» **EXERCISE INSTRUCTIONS**: Output every line below exactly.

● ● ● ● ●

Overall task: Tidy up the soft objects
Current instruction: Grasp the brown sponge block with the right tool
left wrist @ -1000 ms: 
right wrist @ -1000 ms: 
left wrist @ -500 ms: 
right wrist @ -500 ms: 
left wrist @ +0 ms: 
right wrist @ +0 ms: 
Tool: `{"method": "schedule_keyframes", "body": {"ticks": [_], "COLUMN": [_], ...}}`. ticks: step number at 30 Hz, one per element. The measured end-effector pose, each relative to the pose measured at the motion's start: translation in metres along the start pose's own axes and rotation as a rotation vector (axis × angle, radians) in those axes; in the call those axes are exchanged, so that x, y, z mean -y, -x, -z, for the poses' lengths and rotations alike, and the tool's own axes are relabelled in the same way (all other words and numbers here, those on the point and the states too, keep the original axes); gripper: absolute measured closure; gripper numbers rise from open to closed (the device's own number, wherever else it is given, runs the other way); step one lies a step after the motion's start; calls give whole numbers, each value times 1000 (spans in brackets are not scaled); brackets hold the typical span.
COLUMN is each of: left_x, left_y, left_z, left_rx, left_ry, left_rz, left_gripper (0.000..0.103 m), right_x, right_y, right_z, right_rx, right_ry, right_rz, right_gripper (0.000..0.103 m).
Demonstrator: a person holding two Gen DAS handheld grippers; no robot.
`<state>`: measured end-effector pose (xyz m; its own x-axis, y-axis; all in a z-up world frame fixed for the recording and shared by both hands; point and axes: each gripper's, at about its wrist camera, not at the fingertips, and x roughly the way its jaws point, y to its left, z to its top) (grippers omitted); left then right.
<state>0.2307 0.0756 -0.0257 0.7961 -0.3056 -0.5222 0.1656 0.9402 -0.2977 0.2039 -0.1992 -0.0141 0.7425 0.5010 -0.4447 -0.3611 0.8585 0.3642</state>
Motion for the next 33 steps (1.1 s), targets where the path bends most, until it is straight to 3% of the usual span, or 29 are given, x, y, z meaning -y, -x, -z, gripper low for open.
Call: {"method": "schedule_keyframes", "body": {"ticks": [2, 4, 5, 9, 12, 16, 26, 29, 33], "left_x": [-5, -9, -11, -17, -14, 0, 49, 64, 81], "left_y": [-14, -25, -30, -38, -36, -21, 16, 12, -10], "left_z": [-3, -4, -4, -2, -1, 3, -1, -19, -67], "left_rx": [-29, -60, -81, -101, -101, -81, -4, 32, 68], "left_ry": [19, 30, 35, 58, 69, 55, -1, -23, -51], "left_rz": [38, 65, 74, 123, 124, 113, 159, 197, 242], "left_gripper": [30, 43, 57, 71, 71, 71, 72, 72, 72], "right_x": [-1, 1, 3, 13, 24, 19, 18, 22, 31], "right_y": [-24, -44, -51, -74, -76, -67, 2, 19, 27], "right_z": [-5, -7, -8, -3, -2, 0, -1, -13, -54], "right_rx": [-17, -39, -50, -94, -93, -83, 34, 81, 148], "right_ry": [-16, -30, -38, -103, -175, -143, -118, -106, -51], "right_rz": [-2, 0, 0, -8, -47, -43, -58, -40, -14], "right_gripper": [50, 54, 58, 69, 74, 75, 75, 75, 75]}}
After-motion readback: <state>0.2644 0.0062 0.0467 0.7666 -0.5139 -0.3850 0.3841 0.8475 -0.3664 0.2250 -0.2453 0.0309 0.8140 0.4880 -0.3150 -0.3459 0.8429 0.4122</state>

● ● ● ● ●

» **FINAL ANSWER**:
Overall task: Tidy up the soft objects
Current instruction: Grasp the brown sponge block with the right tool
left wrist @ -1000 ms: 
right wrist @ -1000 ms: 
left wrist @ -500 ms: 
right wrist @ -500 ms: 
left wrist @ +0 ms: 
right wrist @ +0 ms: 
Tool: `{"method": "schedule_keyframes", "body": {"ticks": [_], "COLUMN": [_], ...}}`. ticks: step number at 30 Hz, one per element. The measured end-effector pose, each relative to the pose measured at the motion's start: translation in metres along the start pose's own axes and rotation as a rotation vector (axis × angle, radians) in those axes; in the call those axes are exchanged, so that x, y, z mean -y, -x, -z, for the poses' lengths and rotations alike, and the tool's own axes are relabelled in the same way (all other words and numbers here, those on the point and the states too, keep the original axes); gripper: absolute measured closure; gripper numbers rise from open to closed (the device's own number, wherever else it is given, runs the other way); step one lies a step after the motion's start; calls give whole numbers, each value times 1000 (spans in brackets are not scaled); brackets hold the typical span.
COLUMN is each of: left_x, left_y, left_z, left_rx, left_ry, left_rz, left_gripper (0.000..0.103 m), right_x, right_y, right_z, right_rx, right_ry, right_rz, right_gripper (0.000..0.103 m).
Demonstrator: a person holding two Gen DAS handheld grippers; no robot.
`<state>`: measured end-effector pose (xyz m; its own x-axis, y-axis; all in a z-up world frame fixed for the recording and shared by both hands; point and axes: each gripper's, at about its wrist camera, not at the fingertips, and x roughly the way its jaws point, y to its left, z to its top) (grippers omitted); left then right.
<state>0.2307 0.0756 -0.0257 0.7961 -0.3056 -0.5222 0.1656 0.9402 -0.2977 0.2039 -0.1992 -0.0141 0.7425 0.5010 -0.4447 -0.3611 0.8585 0.3642</state>
Motion for the next 33 steps (1.1 s), targets where the path bends most, until it is straight to 3% of the usual span, or 29 are given, x, y, z meaning -y, -x, -z, gripper low for open.
Call: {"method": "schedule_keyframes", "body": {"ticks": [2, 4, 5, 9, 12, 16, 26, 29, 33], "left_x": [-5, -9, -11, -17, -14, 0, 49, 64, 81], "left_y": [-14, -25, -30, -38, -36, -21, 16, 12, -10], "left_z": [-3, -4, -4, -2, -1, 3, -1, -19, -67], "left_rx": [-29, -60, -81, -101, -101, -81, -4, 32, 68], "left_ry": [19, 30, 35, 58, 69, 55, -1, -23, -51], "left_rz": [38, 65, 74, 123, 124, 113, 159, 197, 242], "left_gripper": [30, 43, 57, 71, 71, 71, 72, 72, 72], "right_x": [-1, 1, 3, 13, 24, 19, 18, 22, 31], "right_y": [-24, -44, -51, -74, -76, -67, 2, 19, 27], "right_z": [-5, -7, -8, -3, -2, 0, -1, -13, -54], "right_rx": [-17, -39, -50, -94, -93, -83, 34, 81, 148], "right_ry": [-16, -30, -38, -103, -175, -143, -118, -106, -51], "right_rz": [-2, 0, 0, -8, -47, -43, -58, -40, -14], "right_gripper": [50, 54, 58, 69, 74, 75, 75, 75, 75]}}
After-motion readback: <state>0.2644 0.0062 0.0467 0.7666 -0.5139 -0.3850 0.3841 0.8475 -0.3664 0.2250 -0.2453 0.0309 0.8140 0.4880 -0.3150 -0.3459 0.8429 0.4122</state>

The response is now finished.